Financial Markets


In a move aimed at increasing responsibility within the realm of prospective consumer data transactions, the U.S. Consumer Financial Protection Bureau (CFPB) is mulling the introduction of new regulations that would make it compulsory for data brokers to adhere to the provisions of the Fair Credit Reporting Act.

Should these changes be made, a pronounced shift in the data broking landscape is expected - a market that, until now, has had fairly light regulations in comparison to other sectors managing sensitive personal data.

Rohit Chopra, director of the CFPB, has revealed the agency's intent to heighten the level of accountability placed on firms that are engaged in buying and selling consumer data, ostensibly to safeguard consumers from inappropriate data use and shield U.S. national security interests.

A proposed approach to reach this goal involves the CFPB defining data brokers that sell certain classifications of data as “consumer reporting agencies.” This designation would then subject these entities to the regulations stipulated by the Fair Credit Reporting Act.

The dark underbelly of such a laxly regulated, yet crucial, sector has come under the CFPB's scrutiny, as it views the trading of consumer data as a salient national security issue. This stems from a series of unsettling incidents that transpired over the last few years, including the 2015 Anthem data leak, the 2017 Equifax security breach, and the 2018 Marriott breach - all of which resulted in personal data of millions of customers being compromised.

Chopra added a layer of gravity to these concerns, drawing attention to the possibility of data brokers selling elaborate personal data to countries or entities which are controlled by foreign governments. This can potentially serve as a conduit for threats to national security.

These concerns are echoed by the U.S. government too, especially in the wake of escalating apprehensions over foreign governments gaining access to American data. To address this, a bill has been proposed in the Senate that intends to ban data brokers from selling personally identifiable information of Americans to any entity under the control of a foreign adversary.

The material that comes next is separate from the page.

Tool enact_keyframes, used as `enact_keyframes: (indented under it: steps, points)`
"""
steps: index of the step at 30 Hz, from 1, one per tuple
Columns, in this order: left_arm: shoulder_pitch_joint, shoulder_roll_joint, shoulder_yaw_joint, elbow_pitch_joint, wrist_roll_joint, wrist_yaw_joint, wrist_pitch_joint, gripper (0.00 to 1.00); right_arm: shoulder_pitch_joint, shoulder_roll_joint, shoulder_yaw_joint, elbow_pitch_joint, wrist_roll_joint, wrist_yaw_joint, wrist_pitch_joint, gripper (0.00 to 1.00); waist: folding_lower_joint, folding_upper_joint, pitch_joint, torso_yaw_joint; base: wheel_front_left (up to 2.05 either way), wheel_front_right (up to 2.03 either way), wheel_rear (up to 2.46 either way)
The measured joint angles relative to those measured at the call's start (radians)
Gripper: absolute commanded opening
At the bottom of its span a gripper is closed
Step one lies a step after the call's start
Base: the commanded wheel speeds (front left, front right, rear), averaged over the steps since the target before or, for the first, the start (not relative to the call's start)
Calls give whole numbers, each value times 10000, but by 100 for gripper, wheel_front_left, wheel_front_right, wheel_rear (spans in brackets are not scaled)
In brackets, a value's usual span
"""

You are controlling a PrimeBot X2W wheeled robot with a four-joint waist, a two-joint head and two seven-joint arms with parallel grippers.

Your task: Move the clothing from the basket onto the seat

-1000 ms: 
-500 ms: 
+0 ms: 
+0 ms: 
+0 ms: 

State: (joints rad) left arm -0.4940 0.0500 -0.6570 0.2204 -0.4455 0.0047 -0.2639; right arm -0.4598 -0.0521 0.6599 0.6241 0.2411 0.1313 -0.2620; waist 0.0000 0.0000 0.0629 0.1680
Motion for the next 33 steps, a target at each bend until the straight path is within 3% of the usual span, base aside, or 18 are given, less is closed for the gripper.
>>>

This issue, however, presents a complex challenge, given that U.S. government agencies have been known to tap into these services as well. Recent document disclosures have shown that the Department of Homeland Security used location data sourced from data brokers to track cell phone movements within the U.S.

Implementing new regulations would not only increase transparency and trust in the data broking industry but would also provide heightened security on a national level. The potential challenges ahead are many, and striking a balance between individual privacy, business needs, and national security will require careful consideration.

Continued discussions and forward-thinking regulatory measures are paramount in shaping an industry that respects consumer privacy while also understanding the needs of national security, thus contributing to a safer and more accountable future.